What you need to do =>
Output each line of the data word for word, from the first through the line that holds "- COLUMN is", and leave off whatever follows.

== Exercise data ==

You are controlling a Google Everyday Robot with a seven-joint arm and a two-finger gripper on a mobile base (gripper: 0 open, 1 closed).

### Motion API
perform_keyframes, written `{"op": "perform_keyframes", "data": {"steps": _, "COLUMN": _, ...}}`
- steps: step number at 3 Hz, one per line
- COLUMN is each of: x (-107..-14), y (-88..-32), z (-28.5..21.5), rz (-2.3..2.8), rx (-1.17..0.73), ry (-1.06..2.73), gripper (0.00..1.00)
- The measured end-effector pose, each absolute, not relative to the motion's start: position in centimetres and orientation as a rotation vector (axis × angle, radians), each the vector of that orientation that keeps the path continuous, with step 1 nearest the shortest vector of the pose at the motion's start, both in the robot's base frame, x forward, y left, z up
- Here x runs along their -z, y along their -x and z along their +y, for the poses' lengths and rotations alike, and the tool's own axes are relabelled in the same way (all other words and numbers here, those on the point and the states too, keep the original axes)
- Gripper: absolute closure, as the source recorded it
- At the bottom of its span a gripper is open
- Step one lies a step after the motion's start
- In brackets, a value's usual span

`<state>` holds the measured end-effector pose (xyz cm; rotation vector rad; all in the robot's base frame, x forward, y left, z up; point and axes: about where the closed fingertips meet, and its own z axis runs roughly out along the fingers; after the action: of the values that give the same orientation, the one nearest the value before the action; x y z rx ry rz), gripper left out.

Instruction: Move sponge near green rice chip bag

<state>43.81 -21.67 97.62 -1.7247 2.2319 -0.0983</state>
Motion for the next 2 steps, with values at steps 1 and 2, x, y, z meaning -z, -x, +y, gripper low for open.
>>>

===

Answer to this exercise =>
You are controlling a Google Everyday Robot with a seven-joint arm and a two-finger gripper on a mobile base (gripper: 0 open, 1 closed).

### Motion API
perform_keyframes, written `{"op": "perform_keyframes", "data": {"steps": _, "COLUMN": _, ...}}`
- steps: step number at 3 Hz, one per line
- COLUMN is each of: x (-107..-14), y (-88..-32), z (-28.5..21.5), rz (-2.3..2.8), rx (-1.17..0.73), ry (-1.06..2.73), gripper (0.00..1.00)

This output has been given in full.